• _Exercise aim_: Down to the final line, write out the data below exactly.

(Source data Opens)

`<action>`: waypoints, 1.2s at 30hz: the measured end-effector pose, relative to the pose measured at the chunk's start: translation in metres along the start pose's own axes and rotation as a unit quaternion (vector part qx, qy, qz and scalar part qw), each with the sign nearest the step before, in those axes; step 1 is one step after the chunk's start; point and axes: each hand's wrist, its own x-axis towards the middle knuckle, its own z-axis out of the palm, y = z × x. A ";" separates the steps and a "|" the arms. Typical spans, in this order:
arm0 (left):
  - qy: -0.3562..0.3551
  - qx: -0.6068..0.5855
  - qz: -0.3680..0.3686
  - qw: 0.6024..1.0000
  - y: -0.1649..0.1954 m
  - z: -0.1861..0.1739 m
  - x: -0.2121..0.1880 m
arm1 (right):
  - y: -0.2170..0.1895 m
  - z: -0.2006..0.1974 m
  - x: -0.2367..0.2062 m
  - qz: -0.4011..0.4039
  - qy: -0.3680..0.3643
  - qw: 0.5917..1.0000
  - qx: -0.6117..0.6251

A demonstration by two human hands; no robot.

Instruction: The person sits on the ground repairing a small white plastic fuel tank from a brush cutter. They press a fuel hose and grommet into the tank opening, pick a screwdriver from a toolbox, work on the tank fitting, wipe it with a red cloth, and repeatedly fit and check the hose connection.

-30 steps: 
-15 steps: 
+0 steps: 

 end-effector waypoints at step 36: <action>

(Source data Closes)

• _Answer area_:
`<action>`: waypoints, 1.2s at 30hz: the measured end-effector pose, relative to the pose measured at the chunk's start: translation in metres along the start pose's own axes and rotation as a unit quaternion (vector part qx, qy, qz and scalar part qw), each with the sign nearest the step before, in those axes; step 1 is one step after the chunk's start; point and axes: each hand's wrist, its own x-axis towards the middle knuckle, its own z-axis out of the palm, y = z × x. A ";" separates the steps and a "|" the arms. Typical spans, in this order:
arm0 (left):
  - qy: -0.3562..0.3551
  - qx: -0.6068..0.5855
  - qz: -0.3680..0.3686
  - qw: 0.6024..1.0000
  - y: -0.1649..0.1954 m
  - z: -0.1861..0.1739 m
  - x: -0.2121..0.1880 m
arm1 (right):
  - y: -0.2170..0.1895 m
  - z: -0.2006..0.1974 m
  - x: -0.2367..0.2062 m
  - qz: -0.4011..0.4039
  - qy: -0.3680..0.3643
  - qw: 0.5917..1.0000
  - qx: -0.6117..0.6251

A demonstration by two human hands; no robot.

Instruction: The person sits on the ground repairing a small white plastic fuel tank from a brush cutter. They press a fuel hose and grommet into the tank opening, pick a screwdriver from a toolbox, work on the tank fitting, wipe it with a red cloth, and repeatedly fit and check the hose connection.

-30 steps: 
-15 steps: 
+0 steps: 

 end-effector waypoints at step 36: <action>

Nothing else belongs in the output.